Dear all,

I have an optimization problem in which some of the functions are approximated by NNs, thus I am using `Flux`

to represent them. The package `FluxOptTools`

has allowed me to use `Optim`

to optimize my “loss” function `L()`

, which depends on these NNs, `NNx`

and `NNu`

. I created a MWE below, which is a reduced and toy version of my real implementation. `L()`

is an Augmented Lagrangian and the full code has the proper loop to update multipliers and penalty terms, but for shortness I removed them from this MWE.

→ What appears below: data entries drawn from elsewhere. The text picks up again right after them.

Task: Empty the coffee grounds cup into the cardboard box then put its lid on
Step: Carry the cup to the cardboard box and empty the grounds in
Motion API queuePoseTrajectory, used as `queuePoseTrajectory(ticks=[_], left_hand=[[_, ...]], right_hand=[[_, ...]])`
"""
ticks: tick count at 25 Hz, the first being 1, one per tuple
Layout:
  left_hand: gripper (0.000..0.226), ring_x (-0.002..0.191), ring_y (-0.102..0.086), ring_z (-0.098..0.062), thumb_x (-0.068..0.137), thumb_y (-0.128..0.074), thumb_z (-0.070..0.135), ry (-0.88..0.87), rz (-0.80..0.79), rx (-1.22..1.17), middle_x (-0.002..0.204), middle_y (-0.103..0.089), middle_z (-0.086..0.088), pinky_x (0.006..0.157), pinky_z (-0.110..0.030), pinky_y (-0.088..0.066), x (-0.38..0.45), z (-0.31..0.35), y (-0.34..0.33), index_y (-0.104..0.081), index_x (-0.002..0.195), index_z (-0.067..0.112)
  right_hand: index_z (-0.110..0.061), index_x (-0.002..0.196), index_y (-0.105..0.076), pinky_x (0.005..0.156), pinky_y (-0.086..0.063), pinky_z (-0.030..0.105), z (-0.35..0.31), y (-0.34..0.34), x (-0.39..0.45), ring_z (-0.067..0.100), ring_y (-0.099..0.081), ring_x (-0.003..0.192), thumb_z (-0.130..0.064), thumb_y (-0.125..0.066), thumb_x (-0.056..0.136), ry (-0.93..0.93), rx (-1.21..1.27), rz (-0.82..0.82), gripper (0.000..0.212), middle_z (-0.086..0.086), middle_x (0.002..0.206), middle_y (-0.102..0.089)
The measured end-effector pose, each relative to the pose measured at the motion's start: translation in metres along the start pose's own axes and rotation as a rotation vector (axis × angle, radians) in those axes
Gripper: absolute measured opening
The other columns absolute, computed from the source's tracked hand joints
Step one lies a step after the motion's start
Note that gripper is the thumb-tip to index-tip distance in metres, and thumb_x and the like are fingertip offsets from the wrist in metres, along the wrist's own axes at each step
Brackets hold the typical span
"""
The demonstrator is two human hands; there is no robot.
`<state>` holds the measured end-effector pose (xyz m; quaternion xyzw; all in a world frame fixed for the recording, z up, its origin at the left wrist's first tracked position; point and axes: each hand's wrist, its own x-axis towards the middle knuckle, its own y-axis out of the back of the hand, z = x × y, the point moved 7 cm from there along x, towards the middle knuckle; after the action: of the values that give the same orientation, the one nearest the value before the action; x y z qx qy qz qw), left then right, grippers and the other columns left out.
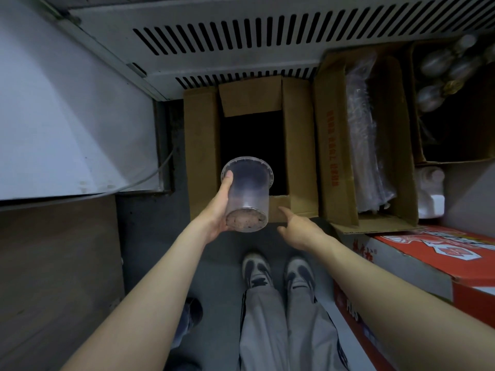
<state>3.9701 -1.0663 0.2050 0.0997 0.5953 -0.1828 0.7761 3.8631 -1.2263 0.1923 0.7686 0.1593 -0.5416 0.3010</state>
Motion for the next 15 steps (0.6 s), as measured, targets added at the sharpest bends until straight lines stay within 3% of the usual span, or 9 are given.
queuePoseTrajectory(ticks=[2,5,10,15], left_hand=[[0.074,0.115,-0.073,-0.024,0.091,-0.032,0.086,-0.048,-0.019,0.016,0.122,-0.078,-0.004,0.101,-0.050,-0.057,0.004,-0.002,0.001,-0.062,0.135,0.035],[0.067,0.110,-0.076,-0.018,0.090,-0.032,0.087,-0.086,-0.025,0.024,0.116,-0.080,0.003,0.098,-0.045,-0.059,0.008,-0.005,0.005,-0.063,0.127,0.040],[0.065,0.101,-0.078,-0.013,0.092,-0.029,0.085,-0.099,-0.015,0.059,0.112,-0.081,0.005,0.088,-0.039,-0.059,0.016,-0.009,0.010,-0.065,0.123,0.040],[0.073,0.107,-0.077,-0.016,0.091,-0.030,0.086,-0.091,-0.003,0.076,0.116,-0.080,0.003,0.098,-0.043,-0.057,0.015,-0.012,0.015,-0.063,0.133,0.036]], right_hand=[[-0.033,0.159,0.000,0.082,-0.056,0.043,0.004,-0.005,0.008,0.027,-0.066,0.093,-0.032,-0.046,0.100,-0.024,-0.052,-0.027,0.075,0.012,0.118,-0.068],[-0.034,0.159,-0.001,0.070,-0.051,0.037,0.006,-0.007,0.019,0.025,-0.063,0.085,-0.031,-0.045,0.100,-0.046,-0.073,-0.043,0.074,0.011,0.116,-0.065],[-0.035,0.158,-0.012,0.093,-0.051,0.043,0.010,-0.010,0.034,0.032,-0.058,0.112,-0.034,-0.045,0.099,-0.068,-0.105,-0.033,0.067,0.014,0.139,-0.055],[-0.034,0.157,-0.013,0.095,-0.051,0.044,0.014,-0.010,0.035,0.032,-0.057,0.116,-0.034,-0.046,0.100,-0.085,-0.129,-0.035,0.066,0.014,0.142,-0.053]])
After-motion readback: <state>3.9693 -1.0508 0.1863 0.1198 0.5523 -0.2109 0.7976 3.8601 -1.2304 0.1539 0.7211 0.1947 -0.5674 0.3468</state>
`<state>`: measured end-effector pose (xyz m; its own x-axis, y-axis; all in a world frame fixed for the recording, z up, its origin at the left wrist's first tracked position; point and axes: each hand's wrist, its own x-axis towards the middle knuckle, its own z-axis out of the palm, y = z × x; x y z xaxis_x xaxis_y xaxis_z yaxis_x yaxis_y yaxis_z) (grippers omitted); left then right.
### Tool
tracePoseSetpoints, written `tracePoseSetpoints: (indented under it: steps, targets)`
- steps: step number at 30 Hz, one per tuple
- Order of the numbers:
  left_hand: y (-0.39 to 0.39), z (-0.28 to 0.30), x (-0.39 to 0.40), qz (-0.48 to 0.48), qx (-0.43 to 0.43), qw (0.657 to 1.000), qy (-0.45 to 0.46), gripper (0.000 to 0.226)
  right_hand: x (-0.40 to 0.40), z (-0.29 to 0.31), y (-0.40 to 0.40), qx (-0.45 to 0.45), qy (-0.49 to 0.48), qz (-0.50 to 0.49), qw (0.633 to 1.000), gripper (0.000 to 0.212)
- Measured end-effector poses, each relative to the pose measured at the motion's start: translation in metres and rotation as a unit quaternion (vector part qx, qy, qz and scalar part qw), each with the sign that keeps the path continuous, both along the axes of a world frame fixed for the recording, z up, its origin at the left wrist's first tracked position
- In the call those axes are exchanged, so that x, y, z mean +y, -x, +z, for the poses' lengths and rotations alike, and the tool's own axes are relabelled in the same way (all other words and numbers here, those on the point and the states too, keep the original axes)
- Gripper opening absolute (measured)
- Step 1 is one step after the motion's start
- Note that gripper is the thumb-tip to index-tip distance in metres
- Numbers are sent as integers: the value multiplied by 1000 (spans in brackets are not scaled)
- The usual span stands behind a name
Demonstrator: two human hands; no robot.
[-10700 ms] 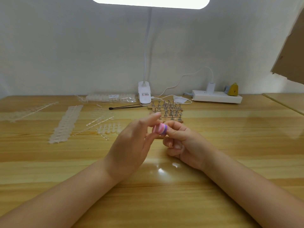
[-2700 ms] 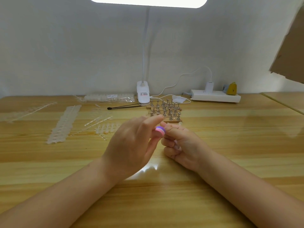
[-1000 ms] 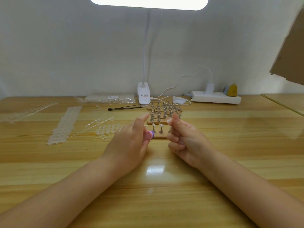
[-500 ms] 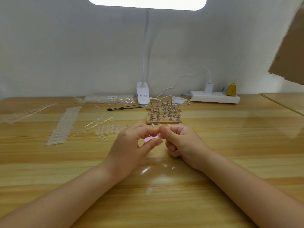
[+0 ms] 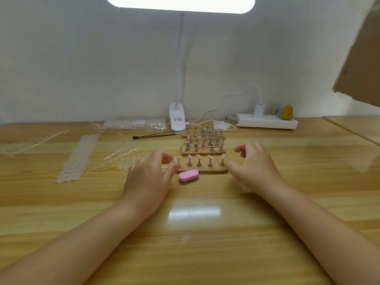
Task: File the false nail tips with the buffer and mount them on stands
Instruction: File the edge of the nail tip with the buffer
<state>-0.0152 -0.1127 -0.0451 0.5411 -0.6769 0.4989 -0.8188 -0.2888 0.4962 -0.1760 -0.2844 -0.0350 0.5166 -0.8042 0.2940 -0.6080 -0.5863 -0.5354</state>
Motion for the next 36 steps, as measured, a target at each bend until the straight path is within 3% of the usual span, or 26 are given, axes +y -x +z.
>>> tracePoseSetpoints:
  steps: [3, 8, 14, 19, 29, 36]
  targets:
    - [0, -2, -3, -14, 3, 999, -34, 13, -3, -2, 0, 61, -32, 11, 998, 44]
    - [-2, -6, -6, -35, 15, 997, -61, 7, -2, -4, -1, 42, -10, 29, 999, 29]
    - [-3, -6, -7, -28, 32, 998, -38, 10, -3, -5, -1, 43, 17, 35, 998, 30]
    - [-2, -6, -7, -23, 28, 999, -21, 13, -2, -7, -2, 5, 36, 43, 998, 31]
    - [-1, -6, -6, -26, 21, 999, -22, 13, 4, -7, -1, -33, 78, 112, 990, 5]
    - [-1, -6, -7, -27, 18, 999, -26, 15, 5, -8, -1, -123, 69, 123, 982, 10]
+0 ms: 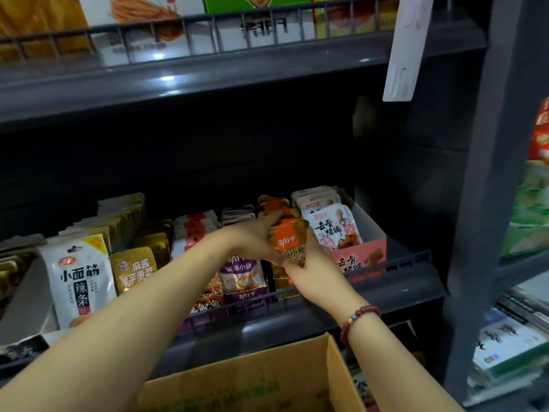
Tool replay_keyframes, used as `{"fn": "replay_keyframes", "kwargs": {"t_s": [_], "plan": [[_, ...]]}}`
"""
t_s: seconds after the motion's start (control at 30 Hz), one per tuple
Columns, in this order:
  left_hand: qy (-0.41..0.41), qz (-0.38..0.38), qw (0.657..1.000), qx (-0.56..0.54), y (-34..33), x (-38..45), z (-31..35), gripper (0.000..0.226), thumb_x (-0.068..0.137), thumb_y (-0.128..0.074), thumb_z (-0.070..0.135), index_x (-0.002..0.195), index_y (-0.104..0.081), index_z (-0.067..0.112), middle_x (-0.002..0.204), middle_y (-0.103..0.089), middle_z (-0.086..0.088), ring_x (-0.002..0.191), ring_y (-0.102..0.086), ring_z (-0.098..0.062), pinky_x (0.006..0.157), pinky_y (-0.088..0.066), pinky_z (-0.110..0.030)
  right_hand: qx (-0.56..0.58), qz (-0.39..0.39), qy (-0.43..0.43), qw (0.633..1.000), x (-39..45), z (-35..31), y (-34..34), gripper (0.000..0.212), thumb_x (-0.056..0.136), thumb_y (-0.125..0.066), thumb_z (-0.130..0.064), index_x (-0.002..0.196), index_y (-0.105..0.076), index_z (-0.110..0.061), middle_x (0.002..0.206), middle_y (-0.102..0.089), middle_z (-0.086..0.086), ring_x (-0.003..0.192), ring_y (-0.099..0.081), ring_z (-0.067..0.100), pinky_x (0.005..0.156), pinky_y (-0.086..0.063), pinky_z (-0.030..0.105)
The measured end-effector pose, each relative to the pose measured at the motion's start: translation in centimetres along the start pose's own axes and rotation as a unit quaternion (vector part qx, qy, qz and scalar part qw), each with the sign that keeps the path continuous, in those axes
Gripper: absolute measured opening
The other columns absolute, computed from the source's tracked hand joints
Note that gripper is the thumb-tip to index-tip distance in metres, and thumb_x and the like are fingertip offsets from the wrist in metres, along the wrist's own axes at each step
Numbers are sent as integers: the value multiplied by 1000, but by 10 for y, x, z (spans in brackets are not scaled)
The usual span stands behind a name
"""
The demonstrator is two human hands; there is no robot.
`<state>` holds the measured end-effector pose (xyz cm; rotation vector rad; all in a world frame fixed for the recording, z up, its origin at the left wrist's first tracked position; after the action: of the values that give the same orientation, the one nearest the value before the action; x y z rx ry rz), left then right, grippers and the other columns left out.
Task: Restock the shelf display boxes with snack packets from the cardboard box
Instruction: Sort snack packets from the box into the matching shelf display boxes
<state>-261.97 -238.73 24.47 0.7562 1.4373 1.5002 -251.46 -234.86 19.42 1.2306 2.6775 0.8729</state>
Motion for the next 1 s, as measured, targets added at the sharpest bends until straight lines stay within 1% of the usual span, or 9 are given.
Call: {"fn": "replay_keyframes", "kwargs": {"t_s": [0.07, 0.17, 0.3, 0.4, 0.57, 0.67, 0.73, 0.83, 1.0], "plan": [[-4, 6, 1000, 12, 1, 0, 0, 109, 79, -74, 47, 155, 3, 30, 161, -19, -1, 142, -30, -23, 112, -31, -34, 4, -1, -16, 1000, 2, -3, -1, 87, 73, -58, -44, 147, -15, -27, 132, -46, 11, 107, -55, 27, 85, -54, 42], [-8, 9, 1000, 20, 1, 2, 1, 108, 80, -74, 44, 154, 4, 30, 161, -19, -2, 143, -29, -24, 112, -30, -34, 0, 16, -27, 1000, 10, -4, -2, 89, 61, -57, -48, 142, -25, -25, 128, -49, 9, 110, -54, 29, 87, -53, 45], [-10, 10, 1000, 10, 0, 5, 1, 113, 77, -78, 40, 154, 5, 32, 161, -21, -2, 143, -29, -24, 112, -28, -34, 70, 23, -45, 996, 14, -12, 8, 62, 82, -63, -27, 136, -33, -23, 104, -58, 1, 83, -59, 15, 58, -45, 23], [-9, 6, 1000, -15, 2, 5, -2, 113, 77, -78, 40, 154, 5, 33, 160, -23, -1, 142, -31, -24, 111, -28, -33, 143, 14, -43, 989, 16, -15, 15, 58, 88, -58, -14, 139, -31, -23, 109, -55, -1, 78, -53, 8, 54, -39, 17], [-31, 24, 999, -2, 5, 3, 2, 108, 78, -78, 36, 154, -2, 36, 160, -21, 2, 143, -30, -22, 109, -30, -32, 145, -4, -21, 989, 15, -22, 9, 68, 90, -57, -15, 148, -23, -28, 114, -51, -4, 84, -53, 6, 59, -44, 17], [-22, 9, 1000, 8, 0, 4, 1, 112, 79, -76, 42, 154, 7, 32, 164, -3, -2, 148, -15, -23, 116, -23, -35, 132, -1, -19, 991, 17, -23, 12, 66, 92, -56, -20, 149, -22, -25, 131, -48, -2, 97, -49, 9, 61, -42, 14], [-14, -6, 1000, 21, -3, 6, 0, 115, 80, -75, 42, 153, 13, 29, 164, -2, -3, 148, -16, -24, 116, -25, -36, 128, -6, -25, 992, 18, -22, 13, 65, 93, -55, -22, 149, -21, -24, 137, -45, -1, 101, -46, 11, 62, -37, 13], [-6, -13, 1000, 25, -4, 7, 0, 115, 81, -74, 42, 153, 14, 26, 163, -6, -2, 147, -21, -25, 114, -27, -35, 137, -11, -36, 990, 21, -21, 12, 64, 93, -55, -25, 149, -23, -25, 141, -44, 1, 119, -47, 19, 86, -40, 25], [-2, -5, 1000, 24, -4, 8, -3, 118, 80, -75, 41, 152, 18, 27, 163, -7, -6, 147, -21, -25, 114, -28, -35, 183, -2, -40, 982, 25, -19, 11, 51, 91, -56, -25, 139, -37, -27, 120, -53, -2, 103, -50, 15, 88, -43, 31]]}}
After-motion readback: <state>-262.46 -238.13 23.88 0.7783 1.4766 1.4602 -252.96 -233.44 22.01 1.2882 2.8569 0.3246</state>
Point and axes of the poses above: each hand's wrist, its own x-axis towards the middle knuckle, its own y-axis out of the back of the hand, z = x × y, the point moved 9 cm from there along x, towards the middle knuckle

My question is: **Is there any alternative to FluxOptTools to do what I am doing, so I have access to other algorithms Optim.jl doesn’t provide?**

My domain is time, which is being integrated out in `f()`

and in the constraints `h()`

; and `x₀`

, which is being iterated over in `J()`

, thus I failed when using `Flux`

’s `train!`

function. I have also looked into `Optimization.jl`

and `Surrogates.jl`

but couldn’t figure an alternative way. I want to try optimization algorithms `Optim.jl`

does not provide, like `Adam()`

.

I have spent a couple of weeks trying to figure this out and failed, thus I am asking for your help.

Here is the MWE, which works, so you can have a better idea of what I am doing…

Feel free to criticize anything you might find odd. Thank you!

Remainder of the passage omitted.